BTW - before someone posts "You can sort inverse chronologically" \- yes, I
now see that you can do that. It still doesn't reduce the total scrolling. It
actually makes it somewhat worse, because HTR's first couple years of videos
weren't narrated. Ugh.

------
egypturnash
Works fine for me, when I'm not struggling to make progress on my work due to
_waves vaguely at 2020_ , Patreon lets me pay my rent by drawing comics about
robot ladies with reality problems and cartoon animal space operas.
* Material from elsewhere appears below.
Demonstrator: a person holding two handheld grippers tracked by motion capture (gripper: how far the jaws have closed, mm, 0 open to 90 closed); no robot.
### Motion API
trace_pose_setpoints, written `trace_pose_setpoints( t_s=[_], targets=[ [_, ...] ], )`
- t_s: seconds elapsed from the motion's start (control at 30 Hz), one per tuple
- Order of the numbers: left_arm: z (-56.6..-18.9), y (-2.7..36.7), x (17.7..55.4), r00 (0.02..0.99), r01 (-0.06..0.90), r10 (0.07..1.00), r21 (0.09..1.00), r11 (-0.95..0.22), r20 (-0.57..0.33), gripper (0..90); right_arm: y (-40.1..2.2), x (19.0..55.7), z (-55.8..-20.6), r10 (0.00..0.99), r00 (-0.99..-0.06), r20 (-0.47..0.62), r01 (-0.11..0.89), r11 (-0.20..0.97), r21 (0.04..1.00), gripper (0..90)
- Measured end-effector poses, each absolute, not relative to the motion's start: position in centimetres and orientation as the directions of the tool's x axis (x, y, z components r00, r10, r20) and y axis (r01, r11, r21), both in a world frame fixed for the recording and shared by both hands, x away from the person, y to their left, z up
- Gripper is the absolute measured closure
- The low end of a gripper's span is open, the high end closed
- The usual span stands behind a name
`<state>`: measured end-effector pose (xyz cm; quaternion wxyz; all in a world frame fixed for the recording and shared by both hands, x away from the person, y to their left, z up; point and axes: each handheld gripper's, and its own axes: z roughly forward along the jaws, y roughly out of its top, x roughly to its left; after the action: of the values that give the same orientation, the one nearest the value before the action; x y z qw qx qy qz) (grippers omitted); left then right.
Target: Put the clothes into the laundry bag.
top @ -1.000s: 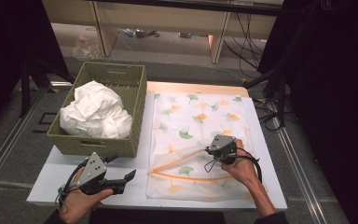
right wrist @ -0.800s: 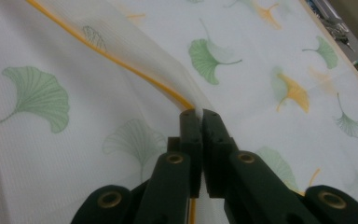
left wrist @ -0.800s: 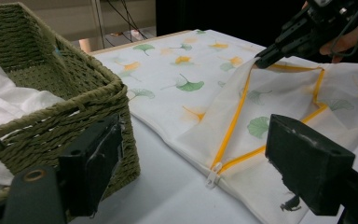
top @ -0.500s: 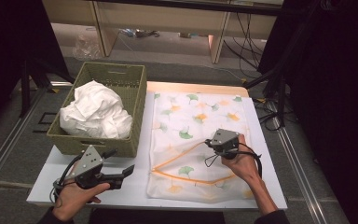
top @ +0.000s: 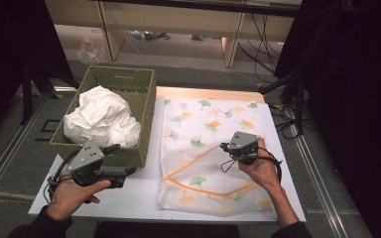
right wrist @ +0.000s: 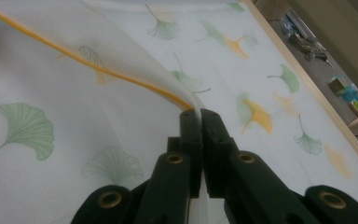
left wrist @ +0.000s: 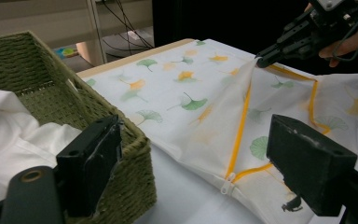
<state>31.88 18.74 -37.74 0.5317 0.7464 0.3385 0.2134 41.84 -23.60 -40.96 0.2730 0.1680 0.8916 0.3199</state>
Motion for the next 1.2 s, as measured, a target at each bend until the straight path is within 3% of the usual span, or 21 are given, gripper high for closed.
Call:
trace_pose_setpoints(
  t_s=[0.4, 0.67, 1.0, 1.2],
  targets=[
    [-34.7, 21.7, 36.3, 0.603, 0.301, 0.797, 0.915, -0.267, 0.034, 17.8, -23.6, 42.1, -39.7, 0.466, -0.787, -0.405, 0.096, 0.741, 0.664, 89.3],
    [-33.2, 23.9, 41.0, 0.539, 0.377, 0.841, 0.877, -0.299, 0.055, 18.2, -23.4, 42.2, -39.5, 0.463, -0.787, -0.408, 0.094, 0.744, 0.661, 89.3],
    [-34.0, 26.9, 46.8, 0.477, 0.512, 0.874, 0.779, -0.362, 0.092, 18.7, -23.4, 42.3, -39.5, 0.465, -0.787, -0.405, 0.097, 0.742, 0.663, 89.3],
    [-35.3, 26.9, 49.7, 0.433, 0.571, 0.898, 0.748, -0.339, 0.077, 19.2, -23.3, 42.4, -39.6, 0.461, -0.789, -0.406, 0.094, 0.744, 0.662, 89.3]
  ],
)
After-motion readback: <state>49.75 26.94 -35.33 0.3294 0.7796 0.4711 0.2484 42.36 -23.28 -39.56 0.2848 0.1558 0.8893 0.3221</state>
YMMV obviously. I don't use any of its integrations, I just go to the web UI
and upload a new page and type some stuff about it now and then, and also hit
up my gloriously-unfashionable Wordpress-based site and add the same file to
the secret-patrons-only whole-chapter-WIP page. Which does not bother doing
any authentication because it's all ultimately gonna be free on the public
pages of my site anyway.

I might get a bigger percentage if I fucked around with some other way to
create recurring payments, sure. But my experience is that people now know
what is up with Patreon, and are _much_ more likely to say "okay sure I'm in,
I'll give you a few bucks per page of your weird-ass comics for a while" than
to sign up for anything else I've ever done. Like I think I got all of fifty
bucks, once, out of the Paypal donation button I used to have on my old
comics. I've gotten several years of paying my rent out of Patreon and that
lower signup friction is _well_ worth their cut IMHO.

(I will note that I do kinda feel like Patreon's sort of abandoned the per-
creation model, it's not uncommon to see them roll out new features that only
work on the monthly model. Which _really_ doesn't work for someone like me who
can go silent for months at a time due to depression.)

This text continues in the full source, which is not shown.